Il avait commandé un thé vanille.
Elle, un chocolat chaud au gingembre.

Le salon de thé bourdonnait de voix, de glissements de chaises, de cliquetis de tasses et de cuillères.
Dans ce lieu velours, où les tables trop proches renvoyaient l’effluve des pâtisseries à l’écho des nombreuses rumeurs, eux deux se taisaient. Assis l’un face à l’autre au milieu de l’intime brouhaha, on lisait sur leurs lèvres placides, le trauma d’une tempête, de mots comme la foudre, qui avaient déjà frappé fort.

Lui. Tant de travail, d’efforts, d’années à bâtir l’invisible.
Sa vie, un château de sable face à l’océan.

Elle, plus lucide. Tranchante.
Épanouie ? Heureuse ?
Vivant au rythme des enfants et du quotidien.

Elle avait fini par lui lâcher ce qu’il savait déjà.
Il fallait être réaliste.
Le talent ne suffisait pas.
Si les portes ne s’étaient pas ouvertes jusqu’ici,
peut-être ne s’ouvriraient-elles jamais.

J’y crois moyennement, à cette idée qu’un jour, tout va s’arranger pour toi.

Une phrase comme une gifle. Un couteau dans la plaie. Comment ne pas désespérer, si même son soutien le plus élémentaire ne voit plus la lumière ?

Il avait trouvé la force de répondre.
Qu’il pouvait continuer d’agir, de créer, de tenter.
Passer des coups de fil, solliciter des contacts, provoquer les rencontres.
Il pouvait aussi tout abandonner, trouver un job plus sûr,
au prix d’une « bonne dépression nerveuse ».

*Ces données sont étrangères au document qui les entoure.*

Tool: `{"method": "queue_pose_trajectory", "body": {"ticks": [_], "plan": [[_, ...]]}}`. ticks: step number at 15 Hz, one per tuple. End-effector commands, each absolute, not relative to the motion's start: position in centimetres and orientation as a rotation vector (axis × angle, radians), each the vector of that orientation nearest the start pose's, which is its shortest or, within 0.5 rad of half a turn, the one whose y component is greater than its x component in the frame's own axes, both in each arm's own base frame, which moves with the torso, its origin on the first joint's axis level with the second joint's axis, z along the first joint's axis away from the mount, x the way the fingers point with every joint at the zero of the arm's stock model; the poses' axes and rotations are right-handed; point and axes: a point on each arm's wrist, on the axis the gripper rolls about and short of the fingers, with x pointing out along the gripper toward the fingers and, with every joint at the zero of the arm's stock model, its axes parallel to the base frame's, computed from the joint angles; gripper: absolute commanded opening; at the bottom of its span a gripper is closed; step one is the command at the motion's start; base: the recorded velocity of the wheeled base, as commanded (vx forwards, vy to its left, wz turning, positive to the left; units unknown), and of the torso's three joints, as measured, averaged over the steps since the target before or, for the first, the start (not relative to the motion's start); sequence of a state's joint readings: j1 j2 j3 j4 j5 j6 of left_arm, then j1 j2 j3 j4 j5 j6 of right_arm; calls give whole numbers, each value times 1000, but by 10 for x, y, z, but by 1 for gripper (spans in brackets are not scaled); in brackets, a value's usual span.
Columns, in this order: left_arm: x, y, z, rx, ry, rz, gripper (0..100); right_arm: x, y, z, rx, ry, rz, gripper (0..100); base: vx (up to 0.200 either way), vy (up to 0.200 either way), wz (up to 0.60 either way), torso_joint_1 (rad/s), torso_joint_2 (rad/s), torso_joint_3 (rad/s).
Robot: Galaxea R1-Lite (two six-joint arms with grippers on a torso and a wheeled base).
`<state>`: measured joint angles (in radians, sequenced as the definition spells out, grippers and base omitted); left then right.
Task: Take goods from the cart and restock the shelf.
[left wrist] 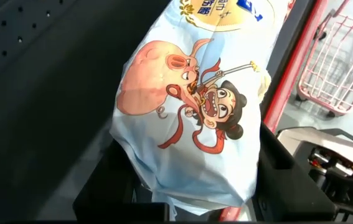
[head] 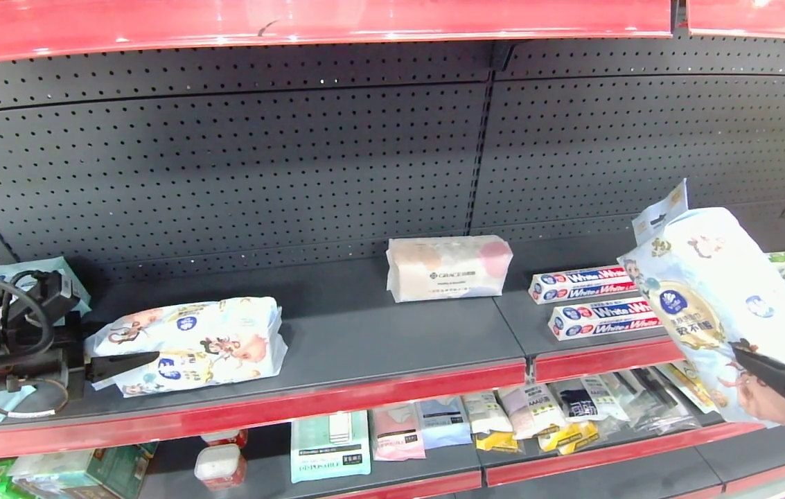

Mais croire que tout repose sur ce seul pragmatisme,
c’était nier l’élan, le frisson, l’inexplicable.

Le destin n’entre pas en compte ici, on agit et c’est tout.

Elle avait tranché.
Un point final, net, sans appel.

Elle, qui avait appris à se réfugier dans le mutisme,
qui trouvait qu’on parlait toujours beaucoup… trop.

Ils avaient troqué le dîner contre un simple goûter.
Et maintenant, coincés dans leurs fauteuils moelleux,
entre les va-et-vient des serveurs,
ils mâchaient un cake marbré.
Mécaniquement.
Comme on ronge un frein.

Un nuage sombre lui pesait sur la tête. Il songeait.
Comment sortir de cette grotte ?
Comment faire cet effort devenu insurmontable au fil des disputes ?
Il savait qu’il pouvait faire mieux.
Mais devait-il encore écouter cette injonction silencieuse
qui lui murmurait si fort :
débrouille-toi, mais trouve une issue.

C’était injuste.
Si peu tendre.
À l’exact opposé de ce pourquoi ils avaient décidé d’être ensemble.

La lumière et la joie des premiers temps.
Il revoyait la candeur, l’enthousiasme
quand il avait sorti son premier roman auto-édité.
Quand sa troupe amateur avait joué sa première pièce.

La bouche sèche, pleine de marbré,
il voulait lui dire :

Les portes s’ouvrent, toujours.
Pas comme on l’espère, ni comme on l’attend.
Mais elles s’ouvrent.

Mais il resta muet.
Et elle aussi.

Il inspira, cherchant un ancrage. L’impression de se noyer dans cette conversation en boucle, de n’avoir d’autre choix que d’accepter le doute. Puis, un infime basculement.

À la table d’à côté,
un homme et une femme parlaient plus fort.
Moins embrumés de colère.
Leurs voix flottaient jusqu’à eux.
Ils ne pouvaient qu’entendre.

Des mots étrangement familiers.
Qui parlaient d’écriture.
D’attente.
Des lettres qui ne viennent pas.
Des moins de 1 % qui ont la chance d’être publiés.
Du doute, du silence, des fantômes.

Un miroir.

Il releva les yeux vers elle.
Elle aussi avait entendu.

Un instant suspendu.
Un regard complice.
Un sourire furtif, caché derrière sa tasse.

Tu vois, le destin nous fait là le plus beau des clins d’œil.

Un autre sourire qui répondait :

— Oui. D’accord. Peut-être.

Et dans ce silence qui s’étirait,
elle glissa sa main dans la sienne.
Comme pour dire :

Je suis là.

Alors il sut.

Qu’elle avait entendu.

Enfin.

 

Que malgré ses peurs, malgré ses doutes,

elle n’avait pas renoncé à lui.

Qu’elle pouvait encore voir cette lumière,

même vacillante,

comme la flamme d’une bougie.

 

Fragile.

Mais belle.

Essentielle.

Il reposa sa tasse.

Et elle posa ses lèvres sur les siennes.